Gestreifte Quelljungfer (Cordulegaster bidentata)
Name
Gestreifte Quelljungfer (Cordulegaster bidentata)
Familie
Cordulegastridae (Quelljungfern)
Körpergröße
Körperlänge bis 78 mm, Flügelspannweite 90–105 mm
Merkmale
Die Gestreifte Quelljungfer gehört zu den größten heimischen Libellen. Ihr schlanker, schwarzer Körper ist charakteristisch mit gelben Querstreifen und -flecken gemustert. Die Augen sind auffällig grün und berühren sich beim Männchen – wie bei allen Quelljungfern – nur in einem einzigen Punkt auf dem Scheitel, was die Familie von anderen Großlibellen unterscheidet. Die Flügel sind glasklar und ungefleckt. Weibchen besitzen einen langen, säbelförmigen Legeapparat, mit dem sie Eier direkt in den feuchten Boden an Quellstellen stechen.

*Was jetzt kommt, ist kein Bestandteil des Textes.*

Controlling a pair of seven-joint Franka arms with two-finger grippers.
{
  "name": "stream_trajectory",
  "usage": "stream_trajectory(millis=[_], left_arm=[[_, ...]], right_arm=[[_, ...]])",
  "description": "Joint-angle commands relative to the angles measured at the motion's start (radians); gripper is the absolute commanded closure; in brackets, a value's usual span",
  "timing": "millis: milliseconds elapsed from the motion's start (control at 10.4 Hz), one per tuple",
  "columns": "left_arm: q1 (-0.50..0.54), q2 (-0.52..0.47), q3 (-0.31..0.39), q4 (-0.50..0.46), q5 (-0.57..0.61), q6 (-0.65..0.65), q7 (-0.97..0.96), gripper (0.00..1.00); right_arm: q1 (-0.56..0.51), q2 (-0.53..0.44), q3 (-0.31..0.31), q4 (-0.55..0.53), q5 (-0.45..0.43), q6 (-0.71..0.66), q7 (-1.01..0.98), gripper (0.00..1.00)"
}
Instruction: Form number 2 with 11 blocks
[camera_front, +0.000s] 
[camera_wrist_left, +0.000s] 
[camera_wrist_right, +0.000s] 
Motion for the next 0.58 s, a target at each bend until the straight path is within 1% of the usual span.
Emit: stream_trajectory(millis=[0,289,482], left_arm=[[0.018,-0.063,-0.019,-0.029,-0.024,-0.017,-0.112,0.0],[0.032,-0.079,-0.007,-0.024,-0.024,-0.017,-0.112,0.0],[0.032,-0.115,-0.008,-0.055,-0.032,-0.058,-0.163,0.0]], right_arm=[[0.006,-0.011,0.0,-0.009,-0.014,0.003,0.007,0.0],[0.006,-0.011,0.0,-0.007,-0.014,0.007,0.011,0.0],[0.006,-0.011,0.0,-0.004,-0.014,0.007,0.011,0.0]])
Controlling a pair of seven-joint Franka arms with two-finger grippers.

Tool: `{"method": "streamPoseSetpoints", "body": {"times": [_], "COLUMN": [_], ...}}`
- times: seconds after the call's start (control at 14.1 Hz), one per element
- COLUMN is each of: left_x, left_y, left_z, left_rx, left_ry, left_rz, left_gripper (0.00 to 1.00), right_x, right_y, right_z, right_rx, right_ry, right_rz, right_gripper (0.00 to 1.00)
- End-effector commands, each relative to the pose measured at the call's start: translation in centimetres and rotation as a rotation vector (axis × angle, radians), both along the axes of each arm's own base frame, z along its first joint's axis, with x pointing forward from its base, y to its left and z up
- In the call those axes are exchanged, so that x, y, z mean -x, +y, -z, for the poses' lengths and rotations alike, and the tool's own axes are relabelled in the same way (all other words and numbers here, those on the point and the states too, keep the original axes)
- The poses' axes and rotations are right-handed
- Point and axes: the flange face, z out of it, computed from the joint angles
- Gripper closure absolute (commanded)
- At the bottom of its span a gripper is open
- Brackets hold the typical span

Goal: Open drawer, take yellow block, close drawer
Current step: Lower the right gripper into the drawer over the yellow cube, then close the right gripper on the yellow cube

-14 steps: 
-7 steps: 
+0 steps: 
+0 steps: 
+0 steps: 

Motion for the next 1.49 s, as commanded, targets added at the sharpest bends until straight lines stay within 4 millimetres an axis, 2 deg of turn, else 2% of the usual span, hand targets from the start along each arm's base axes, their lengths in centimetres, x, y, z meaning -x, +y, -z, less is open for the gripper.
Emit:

Von der sehr ähnlichen Zweigestreiften Quelljungfer (Cordulegaster boltonii) unterscheidet sich die Art vor allem durch die Form der gelben Hinterleibsflecken.
Lebensraum
Die Gestreifte Quelljungfer ist eine Charakterart naturnaher Quellbereiche in Mittelgebirgslagen. Ihre Larven besiedeln Kalkquellmoore sowie den unmittelbaren Quellbereich sauerstoffreicher, kühler Bäche, wo sie sich im feinen Substrat eingraben. Die Art meidet wärmere Tieflandgewässer und ist daher auf intakte, unverbaute Quellhabitate angewiesen. Die Imagines fliegen von Juni bis August und halten sich bevorzugt entlang beschatteter Bachläufe und in lichten Waldgebieten der höheren Lagen auf.
Besonderheiten
Mit einer Larvalentwicklung von bis zu fünf Jahren zählt die Gestreifte Quelljungfer zu den Libellen mit besonders langer Entwicklungszeit. Diese Abhängigkeit von stabilen, langfristig intakten Quellhabitaten macht sie besonders empfindlich gegenüber Veränderungen im Wasserhaushalt und Gewässerverbau. In Deutschland gilt die Art als gefährdet und steht auf der Roten Liste. Der Süntel im Weserbergland, wo das abgebildete Männchen im August 2016 beobachtet wurde, gehört zu den bekannten Vorkommensschwerpunkten in Nordwestdeutschland. Verwechslungsgefahr besteht vor allem mit der häufigeren Zweigestreiften Quelljungfer (Cordulegaster boltonii), die jedoch auch Tieflandbäche besiedelt und etwas andere Zeichnungsmuster aufweist.